As I typically eat liver 2-3 times a week, I’ve had a lot of time to experiment with different cooking methods. I’ve tried marinating the meat in lemon juice, olive oil, and spices, but I’ve actually found that I prefer the unmarinated version. However, if you want to conceal the taste as much as possible, then using some type of marinade could be the way to go.

This is my simple, straight-forward process for preparing liver…

1. Get a hold of high-quality liver from pasture-fed animals


I like to buy in bulk; 50 kg reindeer liver. If you’re new to eating organ meats, this might be a bit excessive 😛

2. Store in freezer


Need more freezer space…

3. Thaw the liver before cooking

I prefer to put the meat in cold water for a couple of hours (in a plastic bag and/or vacuum packed).

4. Put the liver on a cutting board


5. Cut into small pieces


6. Prepare vegetables

I like to use bell peppers and garlic, but you can use pretty much anything. Liver and onions is a very popular dish. I’ve found that you should “always” include some vegetables when cooking liver, as it improves the taste and decreases the risk of “burning” the meat.

7. Cook over medium heat

Add salt and the types of spices your prefer.

8. Serve with more vegetables



  1. Delicious! But it is difficult to buy reindeer liver in my country.
    Thanks fot the post.

  2. Hello Eirik. This is yet another great post.
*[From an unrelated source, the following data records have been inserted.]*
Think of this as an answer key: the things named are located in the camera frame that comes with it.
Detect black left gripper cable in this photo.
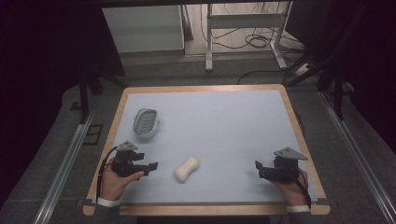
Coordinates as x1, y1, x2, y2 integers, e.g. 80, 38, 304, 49
95, 145, 120, 201

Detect white table mat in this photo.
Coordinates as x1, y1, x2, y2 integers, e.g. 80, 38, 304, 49
92, 90, 319, 205

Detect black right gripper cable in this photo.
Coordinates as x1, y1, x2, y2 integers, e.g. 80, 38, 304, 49
294, 168, 313, 209

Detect person's left hand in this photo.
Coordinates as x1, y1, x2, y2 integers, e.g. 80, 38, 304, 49
100, 158, 146, 202

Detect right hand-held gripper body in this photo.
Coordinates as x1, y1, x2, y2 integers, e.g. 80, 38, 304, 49
262, 147, 309, 185

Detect grey cabinet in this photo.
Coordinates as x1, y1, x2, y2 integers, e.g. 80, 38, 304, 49
102, 5, 186, 54

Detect white soap bar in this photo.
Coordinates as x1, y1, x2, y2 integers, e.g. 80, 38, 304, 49
174, 155, 201, 184

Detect clear oval soap dish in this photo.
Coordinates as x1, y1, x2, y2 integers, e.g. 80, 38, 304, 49
133, 107, 161, 140

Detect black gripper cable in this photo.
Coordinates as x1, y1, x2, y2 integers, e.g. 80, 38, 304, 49
294, 168, 313, 209
95, 145, 120, 201

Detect wooden table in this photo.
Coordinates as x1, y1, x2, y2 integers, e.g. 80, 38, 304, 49
82, 83, 332, 217

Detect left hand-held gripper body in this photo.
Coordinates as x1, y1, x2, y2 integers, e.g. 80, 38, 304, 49
110, 140, 146, 178

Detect white metal desk frame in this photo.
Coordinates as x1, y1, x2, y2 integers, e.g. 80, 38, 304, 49
205, 1, 294, 73

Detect aluminium rail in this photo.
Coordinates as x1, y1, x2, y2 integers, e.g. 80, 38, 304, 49
32, 108, 97, 224
319, 91, 396, 224

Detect person's right hand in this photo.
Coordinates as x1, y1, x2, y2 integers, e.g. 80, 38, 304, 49
271, 168, 309, 207

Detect white power strip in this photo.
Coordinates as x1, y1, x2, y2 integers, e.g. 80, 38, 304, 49
294, 63, 313, 77

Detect black floor cables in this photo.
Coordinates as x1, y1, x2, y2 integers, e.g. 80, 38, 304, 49
200, 2, 307, 86

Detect black stand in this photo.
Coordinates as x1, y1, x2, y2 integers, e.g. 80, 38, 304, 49
317, 69, 351, 121
78, 74, 105, 125

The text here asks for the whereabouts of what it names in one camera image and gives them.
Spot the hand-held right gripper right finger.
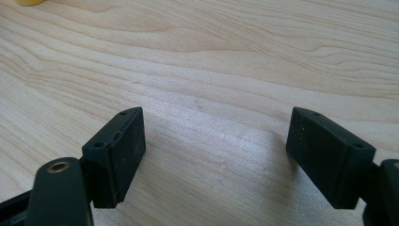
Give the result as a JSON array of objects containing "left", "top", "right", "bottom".
[{"left": 285, "top": 106, "right": 377, "bottom": 210}]

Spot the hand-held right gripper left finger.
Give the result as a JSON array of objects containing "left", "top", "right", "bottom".
[{"left": 81, "top": 105, "right": 147, "bottom": 209}]

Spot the yellow round object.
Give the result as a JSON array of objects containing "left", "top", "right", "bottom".
[{"left": 14, "top": 0, "right": 47, "bottom": 8}]

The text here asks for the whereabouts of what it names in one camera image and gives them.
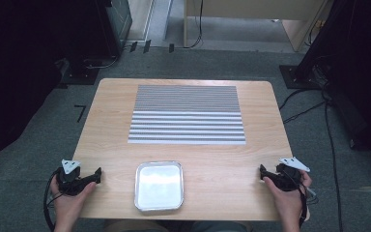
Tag light wooden desk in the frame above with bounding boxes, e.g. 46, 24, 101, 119
183, 0, 330, 53

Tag black stand base plate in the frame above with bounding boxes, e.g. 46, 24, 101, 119
59, 57, 101, 87
278, 64, 324, 90

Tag person's legs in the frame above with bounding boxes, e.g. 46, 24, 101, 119
103, 218, 253, 232

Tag right hand-held gripper cable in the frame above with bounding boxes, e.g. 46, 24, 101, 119
298, 184, 320, 229

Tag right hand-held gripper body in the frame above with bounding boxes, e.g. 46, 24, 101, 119
271, 157, 311, 192

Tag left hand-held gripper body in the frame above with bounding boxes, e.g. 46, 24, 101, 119
55, 159, 94, 196

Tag hand-held gripper cable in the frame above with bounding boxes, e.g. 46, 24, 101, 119
298, 184, 320, 229
43, 169, 62, 232

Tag left hand-held gripper cable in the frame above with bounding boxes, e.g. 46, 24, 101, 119
43, 169, 62, 232

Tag square metal tray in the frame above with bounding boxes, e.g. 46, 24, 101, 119
133, 160, 186, 213

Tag black tape corner mark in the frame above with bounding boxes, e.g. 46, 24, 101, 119
73, 103, 88, 124

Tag person's right hand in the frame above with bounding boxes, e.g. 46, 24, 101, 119
263, 169, 313, 224

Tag person's left hand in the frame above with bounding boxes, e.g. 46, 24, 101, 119
49, 175, 98, 224

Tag long black floor cable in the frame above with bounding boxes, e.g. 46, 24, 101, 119
322, 93, 345, 232

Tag grey striped placemat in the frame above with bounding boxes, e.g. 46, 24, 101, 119
127, 84, 247, 146

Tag black hanging cable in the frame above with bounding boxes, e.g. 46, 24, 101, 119
186, 0, 205, 50

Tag dark curtain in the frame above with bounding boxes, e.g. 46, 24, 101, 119
0, 0, 124, 175
294, 0, 371, 163

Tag dark green cabinet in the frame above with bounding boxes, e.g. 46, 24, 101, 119
104, 0, 133, 51

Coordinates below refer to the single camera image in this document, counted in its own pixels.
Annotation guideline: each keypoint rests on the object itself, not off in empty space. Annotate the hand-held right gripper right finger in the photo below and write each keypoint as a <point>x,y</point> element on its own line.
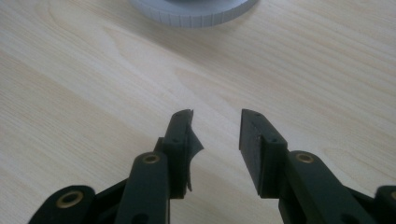
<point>264,155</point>

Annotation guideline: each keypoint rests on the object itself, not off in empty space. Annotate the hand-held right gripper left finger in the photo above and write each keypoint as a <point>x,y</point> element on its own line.
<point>177,146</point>

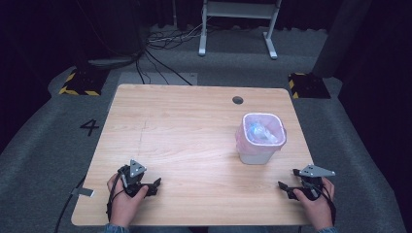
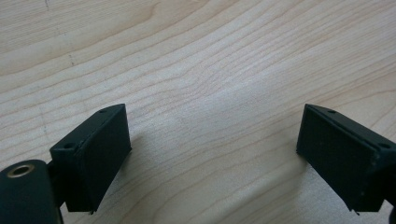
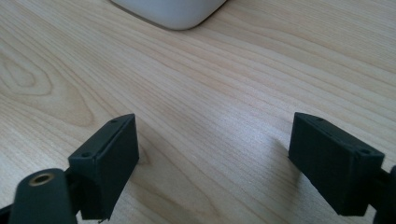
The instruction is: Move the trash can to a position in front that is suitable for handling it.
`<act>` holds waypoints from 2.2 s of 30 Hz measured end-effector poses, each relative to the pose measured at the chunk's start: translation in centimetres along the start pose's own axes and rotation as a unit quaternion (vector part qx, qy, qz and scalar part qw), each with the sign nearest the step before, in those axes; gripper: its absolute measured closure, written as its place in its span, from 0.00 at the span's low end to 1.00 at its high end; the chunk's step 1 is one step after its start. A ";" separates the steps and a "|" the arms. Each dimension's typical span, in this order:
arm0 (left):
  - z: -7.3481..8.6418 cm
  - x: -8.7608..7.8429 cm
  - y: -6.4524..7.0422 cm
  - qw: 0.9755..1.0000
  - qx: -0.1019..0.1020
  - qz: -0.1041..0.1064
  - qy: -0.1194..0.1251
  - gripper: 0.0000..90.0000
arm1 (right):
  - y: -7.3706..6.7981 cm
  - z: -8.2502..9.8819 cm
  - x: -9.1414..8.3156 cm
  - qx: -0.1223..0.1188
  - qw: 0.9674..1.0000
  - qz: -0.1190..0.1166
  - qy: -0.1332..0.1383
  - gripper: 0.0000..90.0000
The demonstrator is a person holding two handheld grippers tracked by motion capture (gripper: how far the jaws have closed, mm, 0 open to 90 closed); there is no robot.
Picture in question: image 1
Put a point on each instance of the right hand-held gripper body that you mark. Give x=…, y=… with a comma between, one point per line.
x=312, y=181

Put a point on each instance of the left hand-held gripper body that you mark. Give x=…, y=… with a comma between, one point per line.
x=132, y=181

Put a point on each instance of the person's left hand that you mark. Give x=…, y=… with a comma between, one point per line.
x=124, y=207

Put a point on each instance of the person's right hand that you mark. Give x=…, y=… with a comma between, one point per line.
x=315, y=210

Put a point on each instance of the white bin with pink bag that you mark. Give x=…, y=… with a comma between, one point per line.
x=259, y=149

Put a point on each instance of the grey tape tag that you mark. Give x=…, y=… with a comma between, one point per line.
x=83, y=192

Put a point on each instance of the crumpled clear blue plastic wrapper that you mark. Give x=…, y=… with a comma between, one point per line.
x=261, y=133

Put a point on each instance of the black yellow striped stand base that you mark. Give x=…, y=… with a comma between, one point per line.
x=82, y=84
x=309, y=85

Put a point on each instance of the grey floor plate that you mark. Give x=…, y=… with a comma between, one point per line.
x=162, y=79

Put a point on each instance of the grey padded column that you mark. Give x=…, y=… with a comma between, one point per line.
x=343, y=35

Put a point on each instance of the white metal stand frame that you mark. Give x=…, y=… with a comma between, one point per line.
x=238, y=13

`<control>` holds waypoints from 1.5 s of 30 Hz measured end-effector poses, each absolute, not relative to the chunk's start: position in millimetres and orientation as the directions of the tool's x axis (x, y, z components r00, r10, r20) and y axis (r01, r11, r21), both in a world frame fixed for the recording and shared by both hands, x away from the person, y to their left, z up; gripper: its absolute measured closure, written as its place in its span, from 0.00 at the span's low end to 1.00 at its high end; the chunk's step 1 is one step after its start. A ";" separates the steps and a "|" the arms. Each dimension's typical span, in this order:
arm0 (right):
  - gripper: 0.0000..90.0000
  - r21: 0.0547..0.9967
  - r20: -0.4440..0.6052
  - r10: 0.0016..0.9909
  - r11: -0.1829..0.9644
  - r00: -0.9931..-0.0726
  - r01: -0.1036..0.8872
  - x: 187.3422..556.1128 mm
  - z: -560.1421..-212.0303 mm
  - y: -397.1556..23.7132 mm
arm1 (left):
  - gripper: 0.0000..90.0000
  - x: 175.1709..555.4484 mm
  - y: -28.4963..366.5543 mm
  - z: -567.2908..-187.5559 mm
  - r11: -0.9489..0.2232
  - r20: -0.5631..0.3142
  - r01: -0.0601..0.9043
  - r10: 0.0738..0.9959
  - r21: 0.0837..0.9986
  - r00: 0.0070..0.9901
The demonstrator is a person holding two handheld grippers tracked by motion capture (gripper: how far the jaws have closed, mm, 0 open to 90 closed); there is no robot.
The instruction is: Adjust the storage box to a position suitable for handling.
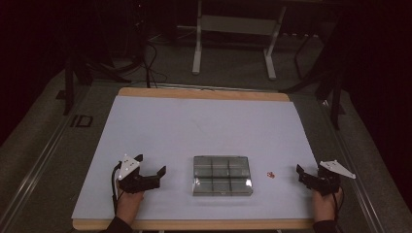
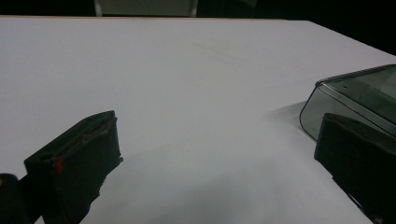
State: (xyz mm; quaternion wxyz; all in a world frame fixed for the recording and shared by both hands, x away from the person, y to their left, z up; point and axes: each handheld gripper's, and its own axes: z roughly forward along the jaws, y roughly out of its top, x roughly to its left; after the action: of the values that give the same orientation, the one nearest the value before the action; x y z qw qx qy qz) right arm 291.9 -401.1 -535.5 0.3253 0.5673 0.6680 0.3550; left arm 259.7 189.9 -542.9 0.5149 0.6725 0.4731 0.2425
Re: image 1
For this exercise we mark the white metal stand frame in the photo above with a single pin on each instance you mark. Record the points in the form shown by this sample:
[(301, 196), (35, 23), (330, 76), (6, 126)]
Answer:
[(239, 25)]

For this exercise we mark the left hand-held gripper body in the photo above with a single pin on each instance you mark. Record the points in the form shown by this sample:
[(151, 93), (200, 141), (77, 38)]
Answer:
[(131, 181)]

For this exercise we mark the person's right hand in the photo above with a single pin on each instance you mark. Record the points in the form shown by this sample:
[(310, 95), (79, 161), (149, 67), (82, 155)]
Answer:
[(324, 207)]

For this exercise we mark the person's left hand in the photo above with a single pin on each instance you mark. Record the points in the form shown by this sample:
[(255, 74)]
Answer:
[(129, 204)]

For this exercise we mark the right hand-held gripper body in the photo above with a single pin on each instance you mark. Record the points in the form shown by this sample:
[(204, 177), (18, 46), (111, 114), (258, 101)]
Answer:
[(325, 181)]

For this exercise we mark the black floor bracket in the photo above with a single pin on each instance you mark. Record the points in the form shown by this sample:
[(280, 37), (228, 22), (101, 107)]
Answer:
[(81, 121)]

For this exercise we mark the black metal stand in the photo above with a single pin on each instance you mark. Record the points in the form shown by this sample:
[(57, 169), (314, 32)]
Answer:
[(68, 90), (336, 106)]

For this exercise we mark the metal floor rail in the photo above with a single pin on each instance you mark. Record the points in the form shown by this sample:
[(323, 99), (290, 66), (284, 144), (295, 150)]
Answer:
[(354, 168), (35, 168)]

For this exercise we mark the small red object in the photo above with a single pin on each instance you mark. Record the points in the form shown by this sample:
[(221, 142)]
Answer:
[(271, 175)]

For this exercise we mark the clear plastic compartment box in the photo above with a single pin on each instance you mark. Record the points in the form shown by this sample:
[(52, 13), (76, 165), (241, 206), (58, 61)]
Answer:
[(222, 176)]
    What about other organs like sweetbreads? My native language is Spanish, we call them mollejas. I love them. And I leave them for 30-60 minutes in lemon juice like you recommend with the liver.

    I find liver to be vomit-inducing. I tried many times in the past and I just get so nauseous that I don’t eat for the rest of the day. I manage to eat anything if I do it for nutrient density reasons… But I find liver to be more repulsive than anything else. I could try the lemon thing though.

    I eat cow intestines with no problems, which is very common here in Argentina.

    What other organs are nutrient dense / would you recommend?

    Thanks for your excellent posts.

    • Hey Matias! I understand, many people don’t like the taste of liver. It definitely took some getting used to for me.

      Actually, organ meats in general are excellent additions to your diet, it doesn’t have to be liver. Sweetbreads included 🙂

      Since you live in Argentina you probably have access to a lot of high quality meats. Atleast where I live, meat from Argentina is considered to be some of the best you can get!

      • Hey, Eirik.

        It’s been getting more difficult to get good meat. Mostly because my country is abandoning the traditional ways. Cattle used to graze around in huge areas. Idiots here are now mostly using feed-lots. That’s really bad.

        But yes, generally we got excellent cuts. And all the organs are easy to get. The same happens with many vegetables, we have local products all around us.

        Thank you for your reply. I will check out the link you gave me.

        I’m glad Bret Contreras has given you so much coverage and space to post your articles. I probably wouldn’t have found them otherwise.


        • Seems like that is the trend most places, sadly. The only way it’s going to change if we as consumers demand/buy pasture-fed meat and accept that high-quality food costs a little extra.

          Keep me updated on your experience with eating more organ meats:)

    • Also, you might want to check out this article from Men’s Fitness for more information on some of the most common organ meats:

      • The article is great. It’s very clear and concise. I just read it and archived it in Onenote. All those are very common here and I like them, except for the liver.

        Have a great day, man!

  3. I loved liver even as a kid. Haven’t had it in a while, need to get cooking again. I actually like it rare in the middle. Try getting that in a restaurant! hahaha!